迦:請問最初是哪一年開始做錄像的?最初是什麼原因,讓你決定拿起錄影機的?


海:最一開始,是我剛來法國在南法的國家編舞中心進修時,邀請 Charles Atlas(摩斯康寧漢長年合作的錄像藝術家),還有Patric Chiha,奧利地電影導演,給影像工作坊,嘗試在畫面中建構,但有一種急迫性透過影像創作的感覺約是2016左右。


迦:你曾經到Fresnoy學習實驗錄像,我們都知道這是法國重要的實驗錄像學校,可以談談這段學習歷程,跟老師工作的方式,以及這所學校帶給你的成長嗎?


海:一方面Fresnoy的器材規格是製作電影的標準規格,以及支援資金去找有經驗的技術人員,所以基本流程的養成比較快速。在影像這一方面,除了有指導老師,還有常駐的老師,同學們都很大量的交流,讓我實驗及領會怎麼身體影像化,擴充影像創作方法。


2019, Le Fresnoy, 夜滿


迦:可以談談你整段法國生活學習歷程嗎?當初為什麼會去法國、中間有哪些轉折、什麼時間點覺得應該回台灣了?

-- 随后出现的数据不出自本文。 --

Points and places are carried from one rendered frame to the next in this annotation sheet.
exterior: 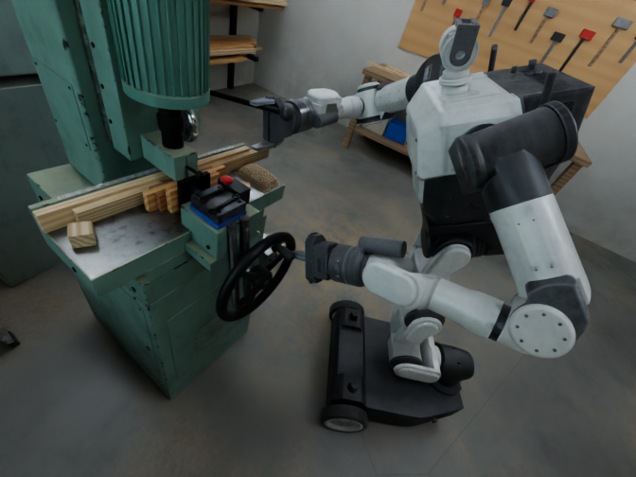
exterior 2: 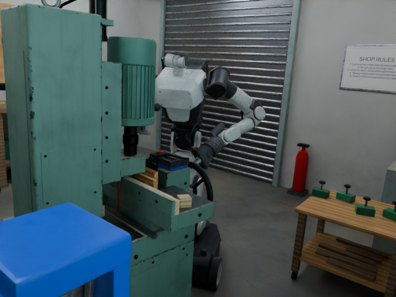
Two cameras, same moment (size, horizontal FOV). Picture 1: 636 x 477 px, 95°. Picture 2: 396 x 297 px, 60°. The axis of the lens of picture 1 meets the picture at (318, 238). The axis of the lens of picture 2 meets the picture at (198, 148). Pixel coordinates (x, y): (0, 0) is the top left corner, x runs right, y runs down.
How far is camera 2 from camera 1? 1.54 m
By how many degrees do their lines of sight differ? 65
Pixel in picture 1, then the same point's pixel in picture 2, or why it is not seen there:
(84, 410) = not seen: outside the picture
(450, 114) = (197, 80)
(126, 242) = not seen: hidden behind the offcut
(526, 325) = (258, 113)
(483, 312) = (249, 121)
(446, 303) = (243, 126)
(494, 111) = (201, 75)
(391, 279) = (233, 131)
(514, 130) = (223, 75)
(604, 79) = not seen: hidden behind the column
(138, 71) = (151, 108)
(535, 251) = (246, 98)
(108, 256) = (195, 200)

海:第一次是剛好姊姊在法國唸書,去找姊姊的那段時間就申請進入Montpellier EXERCE program,進去後課程由不同的藝術家帶領工作坊組成,嘗試不同藝術家引導創作方式,被訓練很快地要提出想法,或是切入的觀點,影像在那一年很常使用,但比較是討論身體在畫面裡面的呈現。


後來就開始工作,形式蠻多種,像是:現代舞、歌劇、舞蹈劇場或多媒體劇場等等。我有發表過一支獨舞,在L'est à nouveau演出,也有在荷蘭的Dansmakers發表過獨舞,之後就進入Fresnoy。大概是在準備要考Fresnoy前想回台灣的,也沒什麼契機,就是感覺身心有點疲憊。


迦:從蘭陽舞蹈團的舞者,轉換成為當代藝術創作者,請問你不斷試圖尋找或表達的是什麼?


海:舞者大量地與自己的身體工作,讓身體感受細節,整個過程接收來自身體內部的、非自覺性的表達。像這樣的過程,發生在每個人的身上,我希望能夠以身體感受的經驗,一層一層的抽絲剝繭,找出使生命打結的沉痾。